Exercise details — Please go line by line through the material and copy each one containing the word "pixels".

Exercise materials —

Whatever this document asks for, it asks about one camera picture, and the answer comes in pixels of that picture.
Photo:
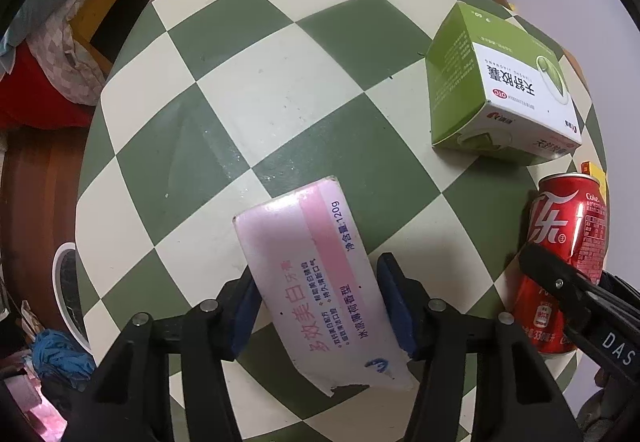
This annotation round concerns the green checkered table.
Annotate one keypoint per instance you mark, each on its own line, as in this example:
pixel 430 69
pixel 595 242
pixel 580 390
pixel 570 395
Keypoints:
pixel 300 97

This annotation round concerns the pink cloth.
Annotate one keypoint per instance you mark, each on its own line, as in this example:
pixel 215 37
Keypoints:
pixel 40 414

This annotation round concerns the red soda can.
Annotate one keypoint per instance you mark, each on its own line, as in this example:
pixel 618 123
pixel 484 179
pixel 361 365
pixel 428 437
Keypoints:
pixel 560 222

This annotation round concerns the pink toothpaste box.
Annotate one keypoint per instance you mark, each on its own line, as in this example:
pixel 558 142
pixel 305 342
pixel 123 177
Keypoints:
pixel 310 282

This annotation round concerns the blue cloth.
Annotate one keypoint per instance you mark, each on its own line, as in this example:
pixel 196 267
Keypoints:
pixel 60 357

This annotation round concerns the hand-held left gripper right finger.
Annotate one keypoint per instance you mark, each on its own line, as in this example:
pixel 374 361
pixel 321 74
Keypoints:
pixel 395 302

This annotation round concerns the red bed cloth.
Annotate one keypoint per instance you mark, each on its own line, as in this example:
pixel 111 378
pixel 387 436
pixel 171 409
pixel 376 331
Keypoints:
pixel 30 97

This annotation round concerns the white trash bin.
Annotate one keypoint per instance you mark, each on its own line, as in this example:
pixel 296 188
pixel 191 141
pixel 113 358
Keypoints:
pixel 62 292

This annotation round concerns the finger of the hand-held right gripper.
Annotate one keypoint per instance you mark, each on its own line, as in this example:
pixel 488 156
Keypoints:
pixel 550 267

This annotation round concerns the diamond patterned sheet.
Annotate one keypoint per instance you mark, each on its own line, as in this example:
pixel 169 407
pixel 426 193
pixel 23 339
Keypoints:
pixel 65 57

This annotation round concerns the green and white medicine box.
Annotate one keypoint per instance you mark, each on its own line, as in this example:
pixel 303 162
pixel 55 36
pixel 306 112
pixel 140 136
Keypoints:
pixel 465 87

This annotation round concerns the wooden bed frame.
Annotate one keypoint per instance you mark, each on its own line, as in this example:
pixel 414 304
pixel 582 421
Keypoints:
pixel 92 19

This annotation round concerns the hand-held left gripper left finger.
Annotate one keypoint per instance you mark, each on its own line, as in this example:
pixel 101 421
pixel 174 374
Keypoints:
pixel 245 312

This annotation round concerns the small yellow box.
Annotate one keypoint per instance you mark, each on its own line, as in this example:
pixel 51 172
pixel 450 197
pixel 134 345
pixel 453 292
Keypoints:
pixel 592 170

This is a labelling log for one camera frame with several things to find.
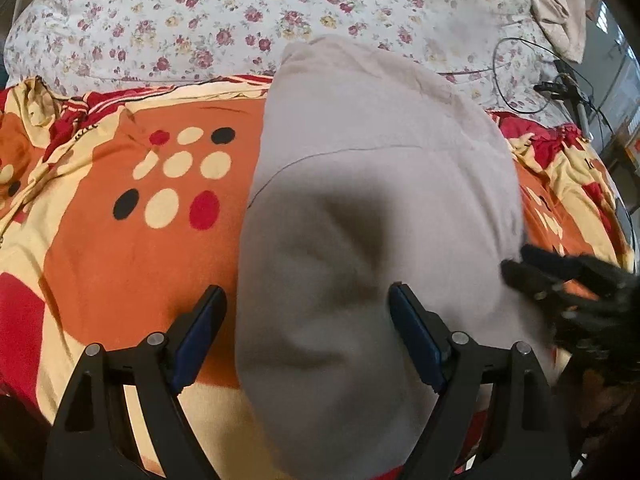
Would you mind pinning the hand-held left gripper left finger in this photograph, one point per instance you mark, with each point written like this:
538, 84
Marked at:
200, 340

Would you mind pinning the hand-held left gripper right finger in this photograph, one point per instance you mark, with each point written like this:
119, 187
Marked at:
415, 335

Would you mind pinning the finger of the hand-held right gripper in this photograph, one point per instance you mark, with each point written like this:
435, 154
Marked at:
530, 277
550, 260

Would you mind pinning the beige zip jacket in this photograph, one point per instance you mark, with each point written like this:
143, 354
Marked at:
375, 185

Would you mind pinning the orange dotted blanket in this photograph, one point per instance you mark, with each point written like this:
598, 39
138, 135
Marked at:
100, 260

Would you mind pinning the black clamp device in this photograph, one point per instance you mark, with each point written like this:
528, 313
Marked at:
552, 87

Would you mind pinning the white floral quilt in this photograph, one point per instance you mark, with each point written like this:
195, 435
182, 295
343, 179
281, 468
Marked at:
200, 20

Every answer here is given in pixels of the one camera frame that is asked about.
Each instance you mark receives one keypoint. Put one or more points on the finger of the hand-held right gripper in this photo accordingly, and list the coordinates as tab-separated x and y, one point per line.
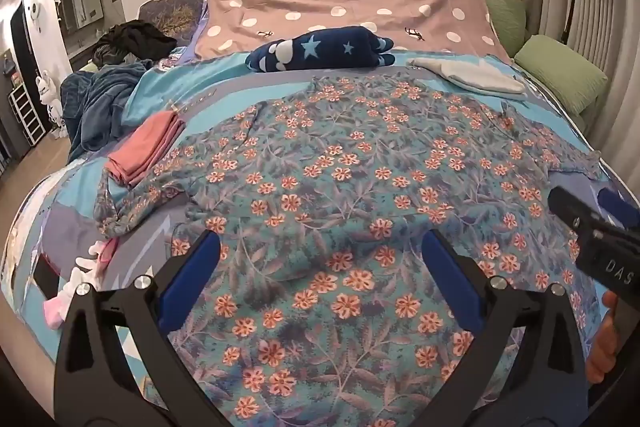
617	207
570	207

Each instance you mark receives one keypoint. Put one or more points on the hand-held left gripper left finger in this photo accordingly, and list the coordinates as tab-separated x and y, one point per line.
192	277

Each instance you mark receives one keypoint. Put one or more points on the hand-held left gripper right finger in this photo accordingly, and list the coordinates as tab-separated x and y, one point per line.
450	277

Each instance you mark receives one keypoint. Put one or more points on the teal floral garment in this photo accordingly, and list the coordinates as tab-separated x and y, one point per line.
340	187

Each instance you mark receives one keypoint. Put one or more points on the black clothes pile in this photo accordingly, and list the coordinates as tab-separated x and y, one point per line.
132	42

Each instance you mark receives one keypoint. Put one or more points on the person's right hand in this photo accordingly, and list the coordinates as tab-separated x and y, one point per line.
602	342

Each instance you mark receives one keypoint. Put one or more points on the pink small garment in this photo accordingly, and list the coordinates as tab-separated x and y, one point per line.
109	254

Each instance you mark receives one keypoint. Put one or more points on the pink and white sock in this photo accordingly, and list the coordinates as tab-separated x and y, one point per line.
67	299

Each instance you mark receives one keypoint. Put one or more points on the large green pillow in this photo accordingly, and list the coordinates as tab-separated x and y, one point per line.
560	72

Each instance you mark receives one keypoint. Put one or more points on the folded pink cloth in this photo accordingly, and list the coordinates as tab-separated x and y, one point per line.
142	147

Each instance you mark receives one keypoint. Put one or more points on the folded grey white cloth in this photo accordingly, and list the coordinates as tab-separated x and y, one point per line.
475	74

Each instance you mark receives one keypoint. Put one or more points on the blue patterned bedsheet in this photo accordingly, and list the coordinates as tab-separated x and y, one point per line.
170	87

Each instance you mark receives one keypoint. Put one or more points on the dark blue blanket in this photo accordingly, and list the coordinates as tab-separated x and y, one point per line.
97	102

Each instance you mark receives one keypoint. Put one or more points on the small green pillow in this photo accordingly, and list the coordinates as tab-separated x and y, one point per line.
505	17

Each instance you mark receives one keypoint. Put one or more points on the white rabbit figure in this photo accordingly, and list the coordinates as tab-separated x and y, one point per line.
50	99

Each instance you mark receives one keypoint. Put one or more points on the white shelf rack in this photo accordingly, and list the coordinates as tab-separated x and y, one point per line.
27	112

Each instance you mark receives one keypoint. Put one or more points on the navy star print cloth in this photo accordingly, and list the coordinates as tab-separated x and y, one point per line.
320	49

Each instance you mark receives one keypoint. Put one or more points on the dark landscape print sheet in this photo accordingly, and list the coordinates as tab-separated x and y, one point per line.
172	14

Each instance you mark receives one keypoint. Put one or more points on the pink polka dot sheet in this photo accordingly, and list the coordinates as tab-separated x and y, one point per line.
350	2

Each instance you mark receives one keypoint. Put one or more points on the wall mirror cabinet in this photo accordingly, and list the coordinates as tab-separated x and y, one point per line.
80	4

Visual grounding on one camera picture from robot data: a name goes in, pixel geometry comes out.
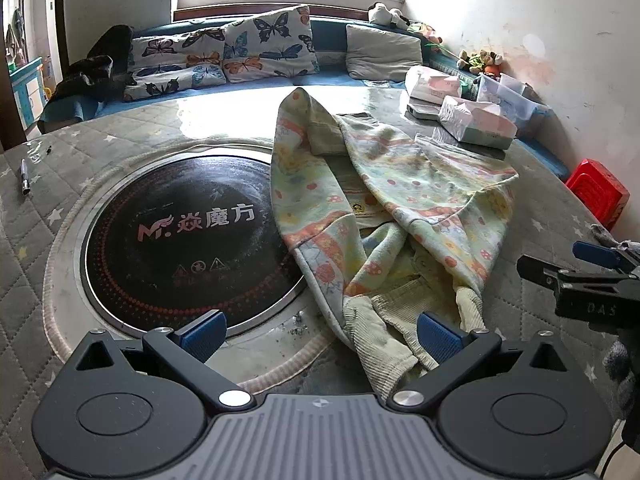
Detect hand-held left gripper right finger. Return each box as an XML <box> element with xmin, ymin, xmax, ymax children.
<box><xmin>386</xmin><ymin>311</ymin><xmax>571</xmax><ymax>413</ymax></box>

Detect blue sofa bench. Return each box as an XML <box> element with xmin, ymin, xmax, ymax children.
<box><xmin>37</xmin><ymin>15</ymin><xmax>571</xmax><ymax>181</ymax></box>

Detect patterned fleece jacket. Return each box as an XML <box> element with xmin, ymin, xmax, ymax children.
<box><xmin>270</xmin><ymin>87</ymin><xmax>521</xmax><ymax>401</ymax></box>

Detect large tissue pack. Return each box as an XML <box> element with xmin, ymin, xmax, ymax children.
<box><xmin>439</xmin><ymin>96</ymin><xmax>518</xmax><ymax>150</ymax></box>

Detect clear plastic storage box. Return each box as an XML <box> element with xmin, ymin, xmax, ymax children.
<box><xmin>475</xmin><ymin>72</ymin><xmax>551</xmax><ymax>138</ymax></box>

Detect small tissue pack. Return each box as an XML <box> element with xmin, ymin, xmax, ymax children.
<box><xmin>404</xmin><ymin>66</ymin><xmax>463</xmax><ymax>106</ymax></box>

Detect butterfly print pillow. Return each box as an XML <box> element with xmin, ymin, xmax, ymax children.
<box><xmin>130</xmin><ymin>26</ymin><xmax>226</xmax><ymax>75</ymax></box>
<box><xmin>122</xmin><ymin>64</ymin><xmax>227</xmax><ymax>103</ymax></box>
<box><xmin>222</xmin><ymin>5</ymin><xmax>321</xmax><ymax>83</ymax></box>

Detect hanging clothes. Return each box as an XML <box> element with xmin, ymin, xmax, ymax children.
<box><xmin>4</xmin><ymin>7</ymin><xmax>28</xmax><ymax>68</ymax></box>

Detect white plush toy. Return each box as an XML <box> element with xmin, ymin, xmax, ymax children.
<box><xmin>368</xmin><ymin>2</ymin><xmax>411</xmax><ymax>31</ymax></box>

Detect brown plush toy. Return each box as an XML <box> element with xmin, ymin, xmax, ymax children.
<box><xmin>457</xmin><ymin>50</ymin><xmax>503</xmax><ymax>78</ymax></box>

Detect red plastic stool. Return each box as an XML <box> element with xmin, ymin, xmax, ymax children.
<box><xmin>566</xmin><ymin>158</ymin><xmax>631</xmax><ymax>233</ymax></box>

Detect small grey flat box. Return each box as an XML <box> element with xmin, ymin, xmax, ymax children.
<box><xmin>407</xmin><ymin>101</ymin><xmax>443</xmax><ymax>121</ymax></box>

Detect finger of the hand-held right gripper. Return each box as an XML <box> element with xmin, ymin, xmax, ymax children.
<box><xmin>517</xmin><ymin>255</ymin><xmax>571</xmax><ymax>291</ymax></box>
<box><xmin>573</xmin><ymin>240</ymin><xmax>640</xmax><ymax>274</ymax></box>

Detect grey pillow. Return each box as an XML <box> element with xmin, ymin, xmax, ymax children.
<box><xmin>345</xmin><ymin>24</ymin><xmax>423</xmax><ymax>82</ymax></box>

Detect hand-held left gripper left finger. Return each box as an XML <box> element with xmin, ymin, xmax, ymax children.
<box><xmin>75</xmin><ymin>310</ymin><xmax>253</xmax><ymax>413</ymax></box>

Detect dark clothing pile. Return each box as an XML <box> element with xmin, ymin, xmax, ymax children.
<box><xmin>50</xmin><ymin>25</ymin><xmax>135</xmax><ymax>106</ymax></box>

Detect blue cabinet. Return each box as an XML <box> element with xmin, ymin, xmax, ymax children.
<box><xmin>9</xmin><ymin>56</ymin><xmax>46</xmax><ymax>123</ymax></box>

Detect round black induction cooktop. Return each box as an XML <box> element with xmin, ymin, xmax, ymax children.
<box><xmin>75</xmin><ymin>147</ymin><xmax>308</xmax><ymax>343</ymax></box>

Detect grey quilted star tablecloth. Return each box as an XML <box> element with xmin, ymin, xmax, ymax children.
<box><xmin>0</xmin><ymin>82</ymin><xmax>640</xmax><ymax>480</ymax></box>

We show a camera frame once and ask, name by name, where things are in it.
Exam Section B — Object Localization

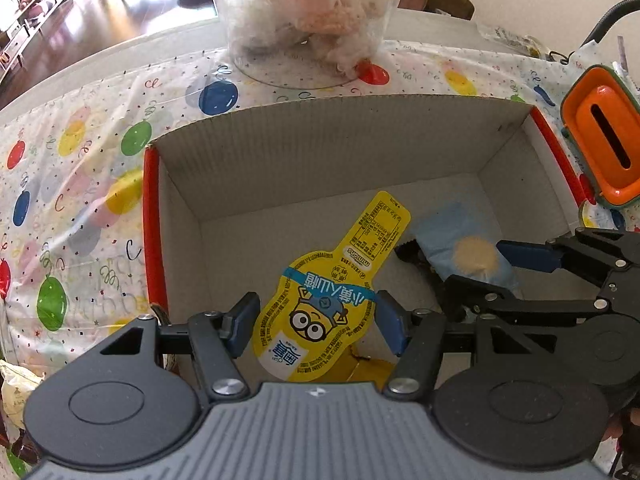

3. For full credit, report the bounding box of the light blue snack packet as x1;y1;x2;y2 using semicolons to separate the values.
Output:
412;201;522;302

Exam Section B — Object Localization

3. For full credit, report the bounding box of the cream snack packet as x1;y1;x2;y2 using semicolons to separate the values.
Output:
0;359;44;417

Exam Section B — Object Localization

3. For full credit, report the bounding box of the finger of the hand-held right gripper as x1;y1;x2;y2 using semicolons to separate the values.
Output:
439;273;609;322
495;229;640;289

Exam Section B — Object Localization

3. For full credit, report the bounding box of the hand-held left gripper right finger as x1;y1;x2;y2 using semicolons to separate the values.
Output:
375;290;557;403

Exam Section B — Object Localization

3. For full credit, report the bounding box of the white plastic bag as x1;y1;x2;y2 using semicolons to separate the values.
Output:
234;0;402;74

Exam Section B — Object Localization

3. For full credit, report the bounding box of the wooden tv cabinet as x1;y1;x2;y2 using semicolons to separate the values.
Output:
0;0;57;82

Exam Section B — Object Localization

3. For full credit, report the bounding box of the clear plastic tub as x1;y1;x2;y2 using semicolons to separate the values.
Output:
202;0;427;89

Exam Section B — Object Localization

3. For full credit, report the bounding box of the clear plastic packet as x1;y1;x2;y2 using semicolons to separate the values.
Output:
477;22;544;57

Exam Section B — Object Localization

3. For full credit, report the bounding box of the orange green tissue holder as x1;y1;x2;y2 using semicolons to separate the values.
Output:
559;64;640;209

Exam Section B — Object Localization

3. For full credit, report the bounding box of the orange yellow snack packet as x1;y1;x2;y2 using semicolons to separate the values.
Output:
330;354;402;387

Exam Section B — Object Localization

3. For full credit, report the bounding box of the grey desk lamp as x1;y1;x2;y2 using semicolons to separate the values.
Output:
582;0;640;47

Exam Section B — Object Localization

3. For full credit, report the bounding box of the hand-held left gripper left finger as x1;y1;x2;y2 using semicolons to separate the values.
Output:
98;292;261;402

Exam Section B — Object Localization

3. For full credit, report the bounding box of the red cardboard box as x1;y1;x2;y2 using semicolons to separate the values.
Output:
141;92;599;397

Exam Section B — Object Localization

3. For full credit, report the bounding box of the yellow cartoon drink pouch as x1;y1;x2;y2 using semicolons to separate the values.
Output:
252;190;412;384

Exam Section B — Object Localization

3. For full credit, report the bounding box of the balloon print tablecloth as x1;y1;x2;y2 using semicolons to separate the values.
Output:
0;37;640;480

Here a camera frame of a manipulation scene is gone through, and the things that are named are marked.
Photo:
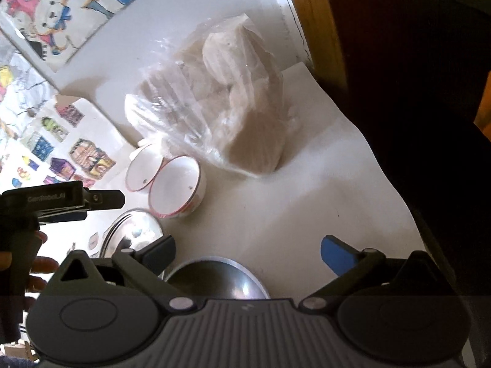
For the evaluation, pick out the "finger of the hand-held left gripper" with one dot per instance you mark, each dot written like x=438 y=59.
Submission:
x=107 y=199

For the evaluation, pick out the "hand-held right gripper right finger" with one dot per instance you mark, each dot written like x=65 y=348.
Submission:
x=337 y=256

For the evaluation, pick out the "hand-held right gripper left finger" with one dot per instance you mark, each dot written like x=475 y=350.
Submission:
x=161 y=252

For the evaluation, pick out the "stainless steel plate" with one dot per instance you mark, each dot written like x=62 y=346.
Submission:
x=134 y=230

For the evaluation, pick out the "white ceramic bowl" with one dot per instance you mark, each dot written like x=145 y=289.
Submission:
x=140 y=168
x=174 y=186

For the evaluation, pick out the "stainless steel bowl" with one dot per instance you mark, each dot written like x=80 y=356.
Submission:
x=218 y=280

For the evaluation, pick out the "person's left hand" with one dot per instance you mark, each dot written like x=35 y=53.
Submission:
x=44 y=265

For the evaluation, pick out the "drawing of colourful houses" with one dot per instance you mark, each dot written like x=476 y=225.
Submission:
x=76 y=145

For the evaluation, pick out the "white printed tablecloth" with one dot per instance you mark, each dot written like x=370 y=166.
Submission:
x=287 y=207

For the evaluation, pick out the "clear plastic bag of white lumps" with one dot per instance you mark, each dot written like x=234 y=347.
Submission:
x=222 y=103

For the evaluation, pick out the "drawing of girl with teddy bear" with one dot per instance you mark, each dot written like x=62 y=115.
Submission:
x=57 y=11

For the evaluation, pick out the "brown wooden frame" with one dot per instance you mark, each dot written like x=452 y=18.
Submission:
x=314 y=19

Exercise solution —
Whatever this document asks for, it asks about one camera picture, and the answer comes in pixels of that picture.
Every answer here is given in pixels of the one camera frame that is asked about.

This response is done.